Extracted records
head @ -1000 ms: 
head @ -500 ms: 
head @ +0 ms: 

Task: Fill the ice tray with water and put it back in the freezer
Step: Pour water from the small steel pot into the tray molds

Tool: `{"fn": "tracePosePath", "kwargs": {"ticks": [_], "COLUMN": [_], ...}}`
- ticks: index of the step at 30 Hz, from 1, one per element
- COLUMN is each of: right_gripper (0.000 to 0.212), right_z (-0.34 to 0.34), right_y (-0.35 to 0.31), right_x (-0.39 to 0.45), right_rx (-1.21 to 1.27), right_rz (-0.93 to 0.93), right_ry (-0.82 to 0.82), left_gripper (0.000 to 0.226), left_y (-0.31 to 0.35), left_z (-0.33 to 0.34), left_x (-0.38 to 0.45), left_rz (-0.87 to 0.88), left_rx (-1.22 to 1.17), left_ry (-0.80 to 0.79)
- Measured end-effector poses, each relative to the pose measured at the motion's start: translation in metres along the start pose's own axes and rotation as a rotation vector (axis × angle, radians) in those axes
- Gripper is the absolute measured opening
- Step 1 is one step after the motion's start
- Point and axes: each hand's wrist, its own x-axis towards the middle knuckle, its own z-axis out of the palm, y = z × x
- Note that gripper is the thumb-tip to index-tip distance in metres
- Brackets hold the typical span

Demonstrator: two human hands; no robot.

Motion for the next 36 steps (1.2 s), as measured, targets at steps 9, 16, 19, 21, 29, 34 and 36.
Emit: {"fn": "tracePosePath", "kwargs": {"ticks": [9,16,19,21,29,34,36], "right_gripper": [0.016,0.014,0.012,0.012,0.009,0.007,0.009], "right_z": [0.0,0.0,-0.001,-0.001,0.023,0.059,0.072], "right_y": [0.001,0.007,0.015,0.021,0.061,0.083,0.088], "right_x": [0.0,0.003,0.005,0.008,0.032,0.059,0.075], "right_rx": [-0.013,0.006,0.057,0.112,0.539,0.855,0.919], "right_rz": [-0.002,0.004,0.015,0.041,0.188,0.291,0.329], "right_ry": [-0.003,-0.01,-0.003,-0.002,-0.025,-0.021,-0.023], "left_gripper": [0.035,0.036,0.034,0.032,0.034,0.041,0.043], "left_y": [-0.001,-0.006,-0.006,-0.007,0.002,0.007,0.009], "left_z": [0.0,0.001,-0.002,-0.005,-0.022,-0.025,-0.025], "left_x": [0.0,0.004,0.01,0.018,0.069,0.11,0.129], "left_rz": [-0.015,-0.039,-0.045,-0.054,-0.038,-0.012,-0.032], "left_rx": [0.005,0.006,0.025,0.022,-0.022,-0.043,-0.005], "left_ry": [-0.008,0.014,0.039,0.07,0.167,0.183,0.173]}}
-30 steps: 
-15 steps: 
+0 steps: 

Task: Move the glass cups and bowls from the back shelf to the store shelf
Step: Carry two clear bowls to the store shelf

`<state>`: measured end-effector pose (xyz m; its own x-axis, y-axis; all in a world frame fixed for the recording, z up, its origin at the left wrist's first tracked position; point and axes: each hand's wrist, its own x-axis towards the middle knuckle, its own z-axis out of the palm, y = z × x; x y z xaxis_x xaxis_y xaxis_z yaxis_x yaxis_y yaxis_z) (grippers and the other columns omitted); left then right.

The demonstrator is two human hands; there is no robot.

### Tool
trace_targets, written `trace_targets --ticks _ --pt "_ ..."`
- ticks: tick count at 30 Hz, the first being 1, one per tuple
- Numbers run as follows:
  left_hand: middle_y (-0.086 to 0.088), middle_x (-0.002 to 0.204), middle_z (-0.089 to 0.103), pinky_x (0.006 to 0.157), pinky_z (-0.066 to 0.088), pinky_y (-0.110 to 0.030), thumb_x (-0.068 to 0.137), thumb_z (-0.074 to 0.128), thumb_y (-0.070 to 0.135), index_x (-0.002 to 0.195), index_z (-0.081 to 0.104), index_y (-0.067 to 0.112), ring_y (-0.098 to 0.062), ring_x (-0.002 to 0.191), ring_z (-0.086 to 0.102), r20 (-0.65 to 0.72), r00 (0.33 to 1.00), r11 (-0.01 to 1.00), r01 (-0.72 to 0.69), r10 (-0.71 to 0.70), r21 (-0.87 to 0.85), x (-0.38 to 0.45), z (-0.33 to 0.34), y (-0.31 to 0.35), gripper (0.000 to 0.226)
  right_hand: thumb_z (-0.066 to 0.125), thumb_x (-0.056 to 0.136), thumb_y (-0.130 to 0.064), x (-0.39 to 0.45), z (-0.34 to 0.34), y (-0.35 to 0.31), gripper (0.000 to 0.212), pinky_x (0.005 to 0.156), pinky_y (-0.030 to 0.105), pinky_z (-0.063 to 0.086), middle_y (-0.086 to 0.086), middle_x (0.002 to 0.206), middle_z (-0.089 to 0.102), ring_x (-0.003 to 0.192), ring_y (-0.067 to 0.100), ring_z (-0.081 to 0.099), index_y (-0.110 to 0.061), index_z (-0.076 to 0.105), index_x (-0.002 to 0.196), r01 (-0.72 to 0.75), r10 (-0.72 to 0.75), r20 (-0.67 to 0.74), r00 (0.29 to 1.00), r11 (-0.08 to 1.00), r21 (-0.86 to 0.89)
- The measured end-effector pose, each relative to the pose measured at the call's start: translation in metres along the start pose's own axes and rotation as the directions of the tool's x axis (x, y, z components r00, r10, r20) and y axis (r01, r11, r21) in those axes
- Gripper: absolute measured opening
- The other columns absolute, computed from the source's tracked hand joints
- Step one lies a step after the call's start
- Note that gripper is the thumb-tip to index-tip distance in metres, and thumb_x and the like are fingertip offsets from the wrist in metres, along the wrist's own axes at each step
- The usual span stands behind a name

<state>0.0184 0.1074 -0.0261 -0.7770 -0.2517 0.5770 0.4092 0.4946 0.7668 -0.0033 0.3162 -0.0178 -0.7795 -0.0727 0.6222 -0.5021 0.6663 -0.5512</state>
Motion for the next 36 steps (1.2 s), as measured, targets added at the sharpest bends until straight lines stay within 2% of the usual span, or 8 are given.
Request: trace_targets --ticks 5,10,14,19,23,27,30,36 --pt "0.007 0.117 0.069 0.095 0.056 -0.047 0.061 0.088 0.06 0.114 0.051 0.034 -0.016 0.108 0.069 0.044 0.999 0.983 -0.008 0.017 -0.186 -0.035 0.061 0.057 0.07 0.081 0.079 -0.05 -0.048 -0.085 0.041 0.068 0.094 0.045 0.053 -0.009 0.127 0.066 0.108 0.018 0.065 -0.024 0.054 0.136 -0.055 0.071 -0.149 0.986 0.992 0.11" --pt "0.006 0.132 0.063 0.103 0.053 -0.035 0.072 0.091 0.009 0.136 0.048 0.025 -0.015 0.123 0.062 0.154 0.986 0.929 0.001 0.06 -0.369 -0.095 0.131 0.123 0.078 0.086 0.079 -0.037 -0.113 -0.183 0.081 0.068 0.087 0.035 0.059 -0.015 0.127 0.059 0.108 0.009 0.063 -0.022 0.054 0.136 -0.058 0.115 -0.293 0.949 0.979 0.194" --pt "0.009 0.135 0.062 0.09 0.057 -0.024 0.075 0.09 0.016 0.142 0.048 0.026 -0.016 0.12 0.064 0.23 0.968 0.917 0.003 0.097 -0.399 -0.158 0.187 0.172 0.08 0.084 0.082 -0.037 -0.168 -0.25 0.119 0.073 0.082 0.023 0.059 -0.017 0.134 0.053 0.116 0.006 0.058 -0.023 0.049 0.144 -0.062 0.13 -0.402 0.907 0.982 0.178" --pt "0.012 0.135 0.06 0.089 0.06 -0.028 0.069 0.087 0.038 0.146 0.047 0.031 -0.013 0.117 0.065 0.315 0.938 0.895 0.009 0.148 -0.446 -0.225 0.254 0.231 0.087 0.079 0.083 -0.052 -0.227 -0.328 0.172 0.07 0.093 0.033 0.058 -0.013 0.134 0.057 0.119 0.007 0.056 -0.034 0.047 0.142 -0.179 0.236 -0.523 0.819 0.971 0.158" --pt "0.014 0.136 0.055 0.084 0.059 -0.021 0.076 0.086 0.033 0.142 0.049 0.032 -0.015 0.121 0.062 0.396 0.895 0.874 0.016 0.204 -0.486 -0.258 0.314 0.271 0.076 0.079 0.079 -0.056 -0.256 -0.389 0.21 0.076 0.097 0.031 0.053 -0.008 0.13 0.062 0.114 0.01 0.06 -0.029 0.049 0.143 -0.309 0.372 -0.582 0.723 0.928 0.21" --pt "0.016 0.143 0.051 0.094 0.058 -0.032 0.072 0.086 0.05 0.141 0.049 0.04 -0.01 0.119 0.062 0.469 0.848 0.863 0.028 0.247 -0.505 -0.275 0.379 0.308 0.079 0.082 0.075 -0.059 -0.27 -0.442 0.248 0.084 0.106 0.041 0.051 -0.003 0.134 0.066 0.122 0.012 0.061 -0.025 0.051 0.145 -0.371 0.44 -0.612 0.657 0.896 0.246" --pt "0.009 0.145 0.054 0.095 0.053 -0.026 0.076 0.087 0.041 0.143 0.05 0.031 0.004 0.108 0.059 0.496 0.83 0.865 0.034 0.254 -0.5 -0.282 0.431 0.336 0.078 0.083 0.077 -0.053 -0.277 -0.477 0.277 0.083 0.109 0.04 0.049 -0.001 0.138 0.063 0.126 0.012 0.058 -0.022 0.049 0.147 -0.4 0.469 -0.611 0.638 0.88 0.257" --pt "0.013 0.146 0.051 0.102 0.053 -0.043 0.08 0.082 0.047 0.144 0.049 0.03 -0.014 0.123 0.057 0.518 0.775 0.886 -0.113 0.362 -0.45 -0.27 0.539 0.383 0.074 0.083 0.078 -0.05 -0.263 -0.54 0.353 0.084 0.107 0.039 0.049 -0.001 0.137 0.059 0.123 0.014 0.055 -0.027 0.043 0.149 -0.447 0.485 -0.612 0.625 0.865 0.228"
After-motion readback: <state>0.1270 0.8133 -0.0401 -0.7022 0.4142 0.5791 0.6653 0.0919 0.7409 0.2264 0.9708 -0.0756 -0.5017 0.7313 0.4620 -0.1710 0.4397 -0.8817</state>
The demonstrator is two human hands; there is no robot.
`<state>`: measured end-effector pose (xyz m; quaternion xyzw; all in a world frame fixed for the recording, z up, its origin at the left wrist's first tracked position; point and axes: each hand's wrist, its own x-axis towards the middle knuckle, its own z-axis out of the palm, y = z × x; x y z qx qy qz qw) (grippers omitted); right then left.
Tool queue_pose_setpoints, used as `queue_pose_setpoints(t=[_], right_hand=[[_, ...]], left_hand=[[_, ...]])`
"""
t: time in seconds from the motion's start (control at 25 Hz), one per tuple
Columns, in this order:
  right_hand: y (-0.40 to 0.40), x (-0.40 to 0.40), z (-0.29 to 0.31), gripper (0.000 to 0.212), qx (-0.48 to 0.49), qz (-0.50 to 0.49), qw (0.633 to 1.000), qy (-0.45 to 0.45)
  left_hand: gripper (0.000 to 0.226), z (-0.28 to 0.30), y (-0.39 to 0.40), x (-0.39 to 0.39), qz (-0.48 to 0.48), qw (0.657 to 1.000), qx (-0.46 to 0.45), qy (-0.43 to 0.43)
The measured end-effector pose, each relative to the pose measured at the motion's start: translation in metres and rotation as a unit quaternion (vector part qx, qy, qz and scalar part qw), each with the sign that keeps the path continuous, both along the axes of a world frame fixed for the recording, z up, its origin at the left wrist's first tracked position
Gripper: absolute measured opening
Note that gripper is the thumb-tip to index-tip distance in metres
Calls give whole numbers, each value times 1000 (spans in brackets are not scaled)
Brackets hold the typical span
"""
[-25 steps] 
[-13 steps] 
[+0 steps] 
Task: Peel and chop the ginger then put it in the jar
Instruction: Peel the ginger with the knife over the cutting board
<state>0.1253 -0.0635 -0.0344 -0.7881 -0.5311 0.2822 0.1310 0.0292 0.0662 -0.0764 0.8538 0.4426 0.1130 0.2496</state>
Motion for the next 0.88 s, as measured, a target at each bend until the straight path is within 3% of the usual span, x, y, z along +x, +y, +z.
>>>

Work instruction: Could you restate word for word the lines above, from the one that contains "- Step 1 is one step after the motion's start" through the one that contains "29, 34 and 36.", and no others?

Completed task:
- Step 1 is one step after the motion's start
- Point and axes: each hand's wrist, its own x-axis towards the middle knuckle, its own z-axis out of the palm, y = z × x
- Note that gripper is the thumb-tip to index-tip distance in metres
- Brackets hold the typical span

Demonstrator: two human hands; no robot.

Motion for the next 36 steps (1.2 s), as measured, targets at steps 9, 16, 19, 21, 29, 34 and 36.

The output above is complete.